Quanto alle evidenze sul rapporto costo-efficacia, nell’indagine si cita uno studio su alcune sperimentazioni nei paesi nordici secondo cui m-health può generare una riduzione del 50-60% delle notti in ospedale e delle ri-ospedalizzazioni per i pazienti con malattia polmonare ostruttiva cronica, e una riduzione della spesa complessiva di assistenza agli anziani del 25%.

Gli intervistati hanno inoltre suggerito che l’UE e i singoli Paesi dovrebbero garantire l’interoperabilità delle soluzioni m-health con cartelle cliniche elettroniche (EHR) per la continuità delle cure e per scopi di ricerca. Inoltre viene auspicata una maggior enfasi sulla promozione di standard aperti e sull’uso di comuni architetture e Application Programming Interfaces aperte. Operatori sanitari, badanti e utenti dovrebbero essere coinvolti attivamente nella co-progettazione delle soluzioni mHealth.

Come prossimi passi, la Commissione, nel corso del 2015, discuterà con le parti interessate le opzioni di politica (legislazione, autoregolamentazione o co-regolamentazione, ecc) più opportune da intraprendere. Una serie di azioni a sostegno dell’m-health sono già previsti nell’ambito del programma Horizon 2020 e saranno prese in considerazione nei futuri programmi di lavoro.

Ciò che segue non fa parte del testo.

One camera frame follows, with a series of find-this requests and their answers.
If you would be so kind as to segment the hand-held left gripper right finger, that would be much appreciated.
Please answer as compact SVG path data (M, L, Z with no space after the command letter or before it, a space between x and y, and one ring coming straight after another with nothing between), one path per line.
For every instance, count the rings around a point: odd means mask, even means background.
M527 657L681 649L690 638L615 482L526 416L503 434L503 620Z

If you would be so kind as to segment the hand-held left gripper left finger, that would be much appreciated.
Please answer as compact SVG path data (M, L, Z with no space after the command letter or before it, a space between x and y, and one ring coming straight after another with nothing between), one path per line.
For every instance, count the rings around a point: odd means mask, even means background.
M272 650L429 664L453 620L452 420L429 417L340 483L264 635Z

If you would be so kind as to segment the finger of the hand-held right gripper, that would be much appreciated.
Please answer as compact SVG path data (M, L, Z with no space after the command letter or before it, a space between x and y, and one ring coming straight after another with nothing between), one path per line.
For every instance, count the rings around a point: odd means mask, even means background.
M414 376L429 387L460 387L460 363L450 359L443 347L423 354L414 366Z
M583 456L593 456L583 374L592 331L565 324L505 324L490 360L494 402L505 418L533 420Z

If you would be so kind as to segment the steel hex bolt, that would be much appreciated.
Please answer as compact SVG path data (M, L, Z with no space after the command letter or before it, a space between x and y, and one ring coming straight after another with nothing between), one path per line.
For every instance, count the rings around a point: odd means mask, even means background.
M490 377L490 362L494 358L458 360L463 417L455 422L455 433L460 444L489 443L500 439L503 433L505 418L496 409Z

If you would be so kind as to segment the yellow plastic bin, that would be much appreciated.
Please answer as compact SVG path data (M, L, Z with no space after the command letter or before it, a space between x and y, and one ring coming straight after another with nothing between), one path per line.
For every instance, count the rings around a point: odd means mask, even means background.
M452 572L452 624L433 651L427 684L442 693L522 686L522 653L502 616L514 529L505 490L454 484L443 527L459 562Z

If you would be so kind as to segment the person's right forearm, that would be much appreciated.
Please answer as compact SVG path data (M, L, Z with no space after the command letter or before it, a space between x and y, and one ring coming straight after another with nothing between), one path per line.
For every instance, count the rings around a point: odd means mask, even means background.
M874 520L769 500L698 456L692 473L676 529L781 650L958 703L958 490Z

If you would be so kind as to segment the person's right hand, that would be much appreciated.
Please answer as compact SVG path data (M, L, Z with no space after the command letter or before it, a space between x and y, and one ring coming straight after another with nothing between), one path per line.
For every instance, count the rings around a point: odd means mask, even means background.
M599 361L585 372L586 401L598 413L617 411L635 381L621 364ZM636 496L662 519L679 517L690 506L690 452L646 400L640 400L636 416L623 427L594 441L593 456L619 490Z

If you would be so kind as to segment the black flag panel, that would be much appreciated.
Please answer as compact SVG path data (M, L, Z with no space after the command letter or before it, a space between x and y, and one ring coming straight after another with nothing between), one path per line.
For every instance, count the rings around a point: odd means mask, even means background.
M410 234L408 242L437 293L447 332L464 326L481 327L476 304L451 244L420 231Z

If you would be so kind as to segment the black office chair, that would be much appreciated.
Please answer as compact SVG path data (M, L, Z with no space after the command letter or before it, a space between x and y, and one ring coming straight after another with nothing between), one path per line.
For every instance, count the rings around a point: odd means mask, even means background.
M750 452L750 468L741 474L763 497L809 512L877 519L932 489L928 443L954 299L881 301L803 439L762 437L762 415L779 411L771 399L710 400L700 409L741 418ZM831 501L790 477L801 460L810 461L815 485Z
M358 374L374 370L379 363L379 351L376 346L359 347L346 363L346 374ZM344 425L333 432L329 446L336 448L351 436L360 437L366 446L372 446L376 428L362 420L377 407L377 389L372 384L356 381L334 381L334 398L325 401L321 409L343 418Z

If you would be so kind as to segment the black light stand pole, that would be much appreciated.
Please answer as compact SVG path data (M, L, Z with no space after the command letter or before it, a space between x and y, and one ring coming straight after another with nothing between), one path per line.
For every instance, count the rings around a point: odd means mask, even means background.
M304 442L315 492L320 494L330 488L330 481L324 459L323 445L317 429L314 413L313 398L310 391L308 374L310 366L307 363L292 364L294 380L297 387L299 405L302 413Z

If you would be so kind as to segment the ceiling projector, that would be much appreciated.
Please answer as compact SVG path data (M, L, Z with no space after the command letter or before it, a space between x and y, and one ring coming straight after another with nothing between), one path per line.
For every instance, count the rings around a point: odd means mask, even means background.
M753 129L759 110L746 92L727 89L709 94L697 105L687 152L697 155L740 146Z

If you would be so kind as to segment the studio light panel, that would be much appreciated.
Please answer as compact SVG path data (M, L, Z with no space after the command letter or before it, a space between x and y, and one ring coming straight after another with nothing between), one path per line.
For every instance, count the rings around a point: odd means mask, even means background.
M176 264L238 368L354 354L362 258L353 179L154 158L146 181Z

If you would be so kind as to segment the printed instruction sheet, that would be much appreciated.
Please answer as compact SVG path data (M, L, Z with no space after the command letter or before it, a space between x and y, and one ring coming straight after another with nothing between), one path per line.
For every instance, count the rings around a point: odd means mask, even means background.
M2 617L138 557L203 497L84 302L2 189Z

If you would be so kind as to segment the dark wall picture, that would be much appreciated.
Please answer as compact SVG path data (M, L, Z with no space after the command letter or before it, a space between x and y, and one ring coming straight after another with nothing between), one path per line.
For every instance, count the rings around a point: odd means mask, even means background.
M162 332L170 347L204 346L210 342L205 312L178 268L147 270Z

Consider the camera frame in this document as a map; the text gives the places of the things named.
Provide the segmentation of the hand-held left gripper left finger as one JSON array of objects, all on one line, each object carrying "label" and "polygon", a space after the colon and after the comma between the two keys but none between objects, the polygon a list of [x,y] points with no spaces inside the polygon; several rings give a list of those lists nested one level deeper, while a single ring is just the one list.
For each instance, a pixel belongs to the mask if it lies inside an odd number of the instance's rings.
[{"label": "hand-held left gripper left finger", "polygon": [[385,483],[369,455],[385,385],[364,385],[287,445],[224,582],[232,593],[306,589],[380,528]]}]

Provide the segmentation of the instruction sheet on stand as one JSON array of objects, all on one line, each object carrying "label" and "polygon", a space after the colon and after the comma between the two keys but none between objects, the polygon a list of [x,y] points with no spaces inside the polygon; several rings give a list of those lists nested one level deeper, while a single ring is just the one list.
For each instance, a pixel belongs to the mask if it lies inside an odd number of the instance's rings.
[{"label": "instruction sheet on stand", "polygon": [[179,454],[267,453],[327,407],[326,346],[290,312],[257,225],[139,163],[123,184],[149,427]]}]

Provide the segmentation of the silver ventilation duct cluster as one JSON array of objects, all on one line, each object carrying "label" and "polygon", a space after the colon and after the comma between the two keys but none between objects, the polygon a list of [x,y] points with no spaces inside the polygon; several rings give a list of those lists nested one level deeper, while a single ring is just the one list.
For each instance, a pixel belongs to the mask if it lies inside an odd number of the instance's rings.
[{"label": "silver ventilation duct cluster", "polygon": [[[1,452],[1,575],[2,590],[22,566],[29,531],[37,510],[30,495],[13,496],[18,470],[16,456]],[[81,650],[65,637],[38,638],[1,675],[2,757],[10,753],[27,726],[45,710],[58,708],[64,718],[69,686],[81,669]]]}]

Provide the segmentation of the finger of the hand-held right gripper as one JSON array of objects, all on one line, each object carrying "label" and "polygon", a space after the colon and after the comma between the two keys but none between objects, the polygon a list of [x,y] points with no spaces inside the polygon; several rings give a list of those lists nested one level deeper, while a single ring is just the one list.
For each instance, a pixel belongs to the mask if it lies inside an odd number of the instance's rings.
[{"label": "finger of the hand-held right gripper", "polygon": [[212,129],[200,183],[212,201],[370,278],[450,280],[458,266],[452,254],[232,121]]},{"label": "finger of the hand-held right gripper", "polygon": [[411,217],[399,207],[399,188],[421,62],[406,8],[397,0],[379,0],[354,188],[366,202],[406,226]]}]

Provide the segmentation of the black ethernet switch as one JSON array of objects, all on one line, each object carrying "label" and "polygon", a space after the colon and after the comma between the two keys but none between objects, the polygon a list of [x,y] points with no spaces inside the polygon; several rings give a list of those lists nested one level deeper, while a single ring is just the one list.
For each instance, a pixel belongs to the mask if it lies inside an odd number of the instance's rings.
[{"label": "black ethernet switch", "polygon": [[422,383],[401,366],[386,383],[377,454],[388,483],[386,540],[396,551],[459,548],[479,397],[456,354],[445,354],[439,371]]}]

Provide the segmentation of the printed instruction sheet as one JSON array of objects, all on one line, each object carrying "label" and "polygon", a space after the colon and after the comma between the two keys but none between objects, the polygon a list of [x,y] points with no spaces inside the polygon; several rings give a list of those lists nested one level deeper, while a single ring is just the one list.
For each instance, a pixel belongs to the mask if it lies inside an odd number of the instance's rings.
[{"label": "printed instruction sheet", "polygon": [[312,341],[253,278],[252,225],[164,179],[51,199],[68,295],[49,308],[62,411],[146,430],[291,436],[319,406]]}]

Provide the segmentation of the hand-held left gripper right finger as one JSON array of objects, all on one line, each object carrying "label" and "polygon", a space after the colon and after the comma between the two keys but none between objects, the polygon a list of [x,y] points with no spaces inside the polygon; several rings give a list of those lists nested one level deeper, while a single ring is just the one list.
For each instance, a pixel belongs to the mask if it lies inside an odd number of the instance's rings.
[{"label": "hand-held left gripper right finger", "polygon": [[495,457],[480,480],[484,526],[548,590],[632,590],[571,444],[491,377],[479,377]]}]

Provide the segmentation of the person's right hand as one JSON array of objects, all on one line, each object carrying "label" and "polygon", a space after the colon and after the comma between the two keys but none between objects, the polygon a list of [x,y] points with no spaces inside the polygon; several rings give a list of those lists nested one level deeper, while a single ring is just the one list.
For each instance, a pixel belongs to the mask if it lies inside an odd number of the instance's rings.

«Sottolineo comunque – conclude Cosentino – il pericolo di utilizzare App e device che non rispettano i criteri di appropriatezza del dato misurato (per esempio fornendo misure non accurate della frequenza cardiaca, come avviene per alcuni braccialetti di ultima generazione che vanno di moda); questo a mio avviso diventerà presto un punto critico della m-health». Inoltre il rischio è di sottovalutare i parametri sanitari, considerando “una moda” come altre il fatto di poterli monitorare con App sviluppate per lo più in ottica di fitness. «Una maggior consapevolezza delle proprie condizioni fisiologiche è sicuramente positiva, ma solo se i dati sono presidiati da personale sanitario, evitando la velleità di fare i medici di se stessi».